Scelta e organizzazione del proprio furgone

Se per necessità lavorative è necessario acquistare un furgone, la scelta non può prescindere da specifici parametri, la cui valutazione risulta indispensabile per fare la scelta giusta. A seconda della professione che ciascuno svolge, e di conseguenza della merce o degli strumenti che dovrà trasportare, è opportuno orientarsi su un modello di veicolo commerciale piuttosto che su un altro. La scelta spesso può essere complicata, ma avendo a mente le proprie esigenze, e valutando i pro e i contro di differenti soluzioni, si può propendere per il modello più adatto a soddisfare le proprie necessità.
In commercio numerose sono i marchi automobilistici che propongono ogni anno il proprio furgone, dalla Fiat alla Iveco, passando dalla Citroen alla Peugeot, solo per citarne alcuni. Tutti questi marchi, pur proponendo tra i due e i cinque differenti modelli di veicolo commerciale, garantiscono un’infinità di varianti sul mezzo, per soddisfare i requisiti dai quali il professionista, nello specifico, non può prescindere. Soluzioni differenti, quindi, non modelli. Ovviamente anche il lato estetico è importante, e pertanto è possibile prediligere il modello del marchio X piuttosto che quello del marchio Y, ma cosa fondamentale è valutare bene l’assetto interno del mezzo.

Valutare e scegliere in modo appropriato

Sulla base della mission specifica di ciascun lavoratore, quindi, sarà indispensabile considerare quale tipo di motorizzazione sia più indicata per il lavoro che si andrà a svolgere, il volume del vano di carico, sulla base della quantità di merce massima che potrà essere trasportata contemporaneamente, ed il peso massimo che il veicolo può sostenere. Tre elementi fondamentali, da valutare con grande attenzione. Ma non si limita tutto alla scelta del modello, sebbene sia il primo e fondamentale passo.

 

Nel momento in cui si acquista un furgone, e si ha bene in mente quale sarà l’utilizzo effettivo, è importante applicarsi subito nella ricerca del giusto allestimento furgoni, quello più adatto al proprio mezzo e alle proprie necessità. Gli elementi dell’arredamento interno del furgone da tenere in considerazione sono molti, a partire dalla base: è consigliabile infatti rivestire il fondo del proprio mezzo con un pianale per furgoni multi strato, che garantisca protezione alla scocca del mezzo in caso di fortuite cadute di materiali pesanti, e che grazie al proprio rivestimento dispone di una patina anti-scivolo, indispensabile per l’incolumità del lavoratore. C’è poi da pensare nel dettaglio alla scaffalature per il mezzo, solitamente è consigliabile affidarsi a scaffali modulari, adattabili ai differenti furgoni ed in grado di creare spazio all’interno dello spazio. Tali scaffalature possono essere ancorata con facilità sia alla base che alle pareti del furgone, e sono in grado di sostenere dei pesi di carico anche molto elevati.

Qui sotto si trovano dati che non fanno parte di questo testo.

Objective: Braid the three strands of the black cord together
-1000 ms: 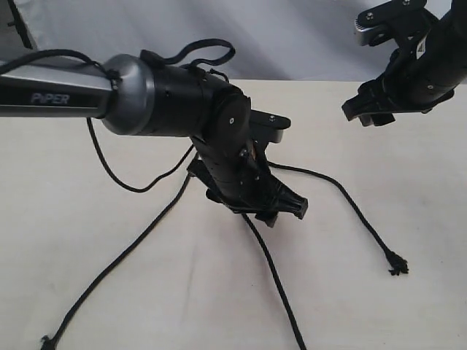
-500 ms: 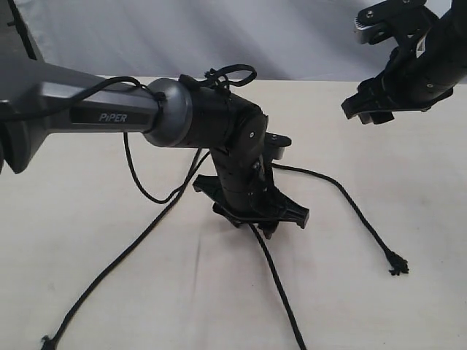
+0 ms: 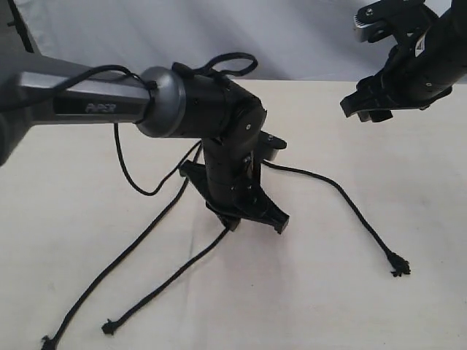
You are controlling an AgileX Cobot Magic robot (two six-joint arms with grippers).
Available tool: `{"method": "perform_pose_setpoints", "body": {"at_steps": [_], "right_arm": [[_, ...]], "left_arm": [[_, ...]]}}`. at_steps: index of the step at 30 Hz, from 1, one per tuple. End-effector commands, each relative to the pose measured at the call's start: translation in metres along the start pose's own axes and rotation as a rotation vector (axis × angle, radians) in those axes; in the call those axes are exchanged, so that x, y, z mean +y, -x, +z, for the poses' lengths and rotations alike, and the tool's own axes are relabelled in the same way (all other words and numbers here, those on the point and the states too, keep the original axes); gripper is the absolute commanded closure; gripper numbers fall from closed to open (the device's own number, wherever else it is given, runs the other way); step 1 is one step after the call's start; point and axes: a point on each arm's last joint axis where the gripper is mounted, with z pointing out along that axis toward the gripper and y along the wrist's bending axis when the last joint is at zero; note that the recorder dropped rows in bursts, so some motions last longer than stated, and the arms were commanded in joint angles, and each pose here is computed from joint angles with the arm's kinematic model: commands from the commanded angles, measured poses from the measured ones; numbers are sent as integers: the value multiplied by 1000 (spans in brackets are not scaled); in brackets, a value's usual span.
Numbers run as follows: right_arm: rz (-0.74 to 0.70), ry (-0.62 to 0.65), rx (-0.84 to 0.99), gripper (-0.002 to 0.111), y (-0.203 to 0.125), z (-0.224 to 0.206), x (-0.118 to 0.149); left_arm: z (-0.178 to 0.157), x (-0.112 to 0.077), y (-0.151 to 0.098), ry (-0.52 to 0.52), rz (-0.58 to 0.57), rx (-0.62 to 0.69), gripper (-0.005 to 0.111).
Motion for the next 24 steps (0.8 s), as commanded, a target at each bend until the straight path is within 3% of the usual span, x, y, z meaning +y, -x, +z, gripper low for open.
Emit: {"method": "perform_pose_setpoints", "body": {"at_steps": [1,9,16,24], "right_arm": [[6,-6,-13,49,0,-2,-2],[21,-6,-25,49,1,-2,-2],[32,-6,-32,49,2,-2,-2],[28,-1,-8,49,0,7,0]], "left_arm": [[-47,21,1,103,30,-71,106],[-93,87,-7,261,-81,-75,106],[-84,152,-16,286,-224,-74,106],[-40,172,-37,256,-217,-134,106]]}}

Per gli oggetti più piccoli, invece, si può fare affidamento sulle valigie porta-oggetti, resistenti agli urti, e in grado di contenere differenti tipologie di merci, grazie ai pratici divisori di cui dispongono, che permettono di mantenere separati gli elementi contenuti al proprio interno.

 

Il procedimento che porta a disporre di un furgone, dunque, si divide su due piani: il primo è quello relativo alla scelta della configurazione ideale del mezzo ed il secondo, non meno importante del primo, riguarda la scelta del giusto allestimento interno.